There are slightly less accounts with no lu_global_id (3913) than those with no lu_local_id (4042)...

wikiadmin2023@10.192.48.205(centralauth)> select lu_name, count(*) as cnt from localuser where lu_global_id is null group by lu_name having cnt > 1;
+------------------------------+-----+
| lu_name                      | cnt |
+------------------------------+-----+
| Besir.arifi                  |   2 |
| Fabriciotg                   |   2 |
| Mazzikamadura                |   2 |
| SELFEDITION                  |   2 |
| Trần Nguyễn Hạo Thiên        |   2 |
+------------------------------+-----+
5 rows in set (9 min 55.617 sec)

So basically we can globalise most of those accounts...

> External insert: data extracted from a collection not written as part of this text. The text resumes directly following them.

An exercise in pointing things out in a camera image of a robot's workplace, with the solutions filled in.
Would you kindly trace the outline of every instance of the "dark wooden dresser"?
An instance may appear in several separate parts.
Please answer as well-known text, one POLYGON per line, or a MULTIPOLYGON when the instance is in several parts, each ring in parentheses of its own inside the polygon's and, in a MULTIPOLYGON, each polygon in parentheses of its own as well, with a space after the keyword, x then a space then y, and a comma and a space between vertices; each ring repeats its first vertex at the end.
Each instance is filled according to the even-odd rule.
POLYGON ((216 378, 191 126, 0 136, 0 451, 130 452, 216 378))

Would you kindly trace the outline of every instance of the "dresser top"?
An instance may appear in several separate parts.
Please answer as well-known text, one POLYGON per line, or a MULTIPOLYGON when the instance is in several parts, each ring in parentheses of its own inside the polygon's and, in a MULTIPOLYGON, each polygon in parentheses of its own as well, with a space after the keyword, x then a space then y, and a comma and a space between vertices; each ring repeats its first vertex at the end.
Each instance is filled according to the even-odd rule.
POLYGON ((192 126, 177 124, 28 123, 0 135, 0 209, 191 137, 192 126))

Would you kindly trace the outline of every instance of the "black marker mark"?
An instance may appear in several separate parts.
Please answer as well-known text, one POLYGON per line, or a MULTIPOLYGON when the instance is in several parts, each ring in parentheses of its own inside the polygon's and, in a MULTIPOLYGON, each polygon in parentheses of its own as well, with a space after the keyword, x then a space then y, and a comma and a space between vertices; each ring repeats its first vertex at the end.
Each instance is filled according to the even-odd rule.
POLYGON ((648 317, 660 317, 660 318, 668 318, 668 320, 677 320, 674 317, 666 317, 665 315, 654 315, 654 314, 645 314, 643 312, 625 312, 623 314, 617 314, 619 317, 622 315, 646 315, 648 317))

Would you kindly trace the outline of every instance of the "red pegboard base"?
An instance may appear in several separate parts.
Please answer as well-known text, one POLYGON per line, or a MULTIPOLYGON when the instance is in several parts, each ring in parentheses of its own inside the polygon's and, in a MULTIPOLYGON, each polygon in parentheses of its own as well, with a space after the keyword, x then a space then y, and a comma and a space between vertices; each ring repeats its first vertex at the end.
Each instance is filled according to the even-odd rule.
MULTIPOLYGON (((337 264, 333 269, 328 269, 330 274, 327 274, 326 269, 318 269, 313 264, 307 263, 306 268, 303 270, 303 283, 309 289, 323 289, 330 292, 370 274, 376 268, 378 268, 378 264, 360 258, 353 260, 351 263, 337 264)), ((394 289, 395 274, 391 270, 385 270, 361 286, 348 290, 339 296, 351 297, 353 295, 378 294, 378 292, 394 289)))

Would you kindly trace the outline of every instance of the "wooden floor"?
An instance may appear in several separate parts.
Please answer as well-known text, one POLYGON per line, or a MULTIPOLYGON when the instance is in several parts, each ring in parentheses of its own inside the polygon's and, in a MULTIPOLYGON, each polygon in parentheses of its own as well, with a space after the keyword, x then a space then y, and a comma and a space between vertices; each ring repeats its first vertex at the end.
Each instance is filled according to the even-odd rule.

I don't know if my other script runs have tidied all of those things up... But I doubt it, as they don't delete rows... But it will have fixed some of the lu_local_id is null entries as per T303590#11411628

Are those ocwiki dupes legit? One picked at random...

wikiadmin2023@10.192.48.205(centralauth)> select * from localuser where lu_wiki='ocwiki' and (lu_global_id = 16898251 or lu_local_id = 23757 );
+---------+---------+-----------------------+--------------------+-------------+--------------+----------------------+
| lu_wiki | lu_name | lu_attached_timestamp | lu_attached_method | lu_local_id | lu_global_id | lu_attachment_method |
+---------+---------+-----------------------+--------------------+-------------+--------------+----------------------+
| ocwiki  | IIM 78  | 20150726154950        | login              |       23757 |     16898251 |                 NULL |
+---------+---------+-----------------------+--------------------+-------------+--------------+----------------------+
1 row in set (0.035 sec)

I'd expect to see 2 rows?

wikiadmin2023@10.192.48.205(centralauth)> show indexes from localuser;
+-----------+------------+----------+--------------+-------------+-----------+-------------+----------+--------+------+------------+---------+---------------+---------+
| Table     | Non_unique | Key_name | Seq_in_index | Column_name | Collation | Cardinality | Sub_part | Packed | Null | Index_type | Comment | Index_comment | Ignored |
+-----------+------------+----------+--------------+-------------+-----------+-------------+----------+--------+------+------------+---------+---------------+---------+
| localuser |          0 | PRIMARY  |            1 | lu_wiki     | A         |      162658 |     NULL | NULL   |      | BTREE      |         |               | NO      |
| localuser |          0 | PRIMARY  |            2 | lu_name     | A         |   227233813 |     NULL | NULL   |      | BTREE      |         |               | NO      |
| localuser |          1 | lu_name  |            1 | lu_name     | A         |   227233813 |     NULL | NULL   |      | BTREE      |         |               | NO      |
| localuser |          1 | lu_name  |            2 | lu_wiki     | A         |   227233813 |     NULL | NULL   |      | BTREE      |         |               | NO      |
+-----------+------------+----------+--------------+-------------+-----------+-------------+----------+--------+------+------------+---------+---------------+---------+
4 rows in set (0.001 sec)

I don't know if my other script runs have tidied all of those things up... But I doubt it, as they don't delete rows... But it will have fixed some of the lu_local_id is null entries as per T303590#11411628

Are those ocwiki dupes legit? ...

Once the next snapshot of the localuser table is available in the datalake I will rerun the query, see if we still see the issues. It could very well be a datalake ingest issue for ocwiki and olowiki.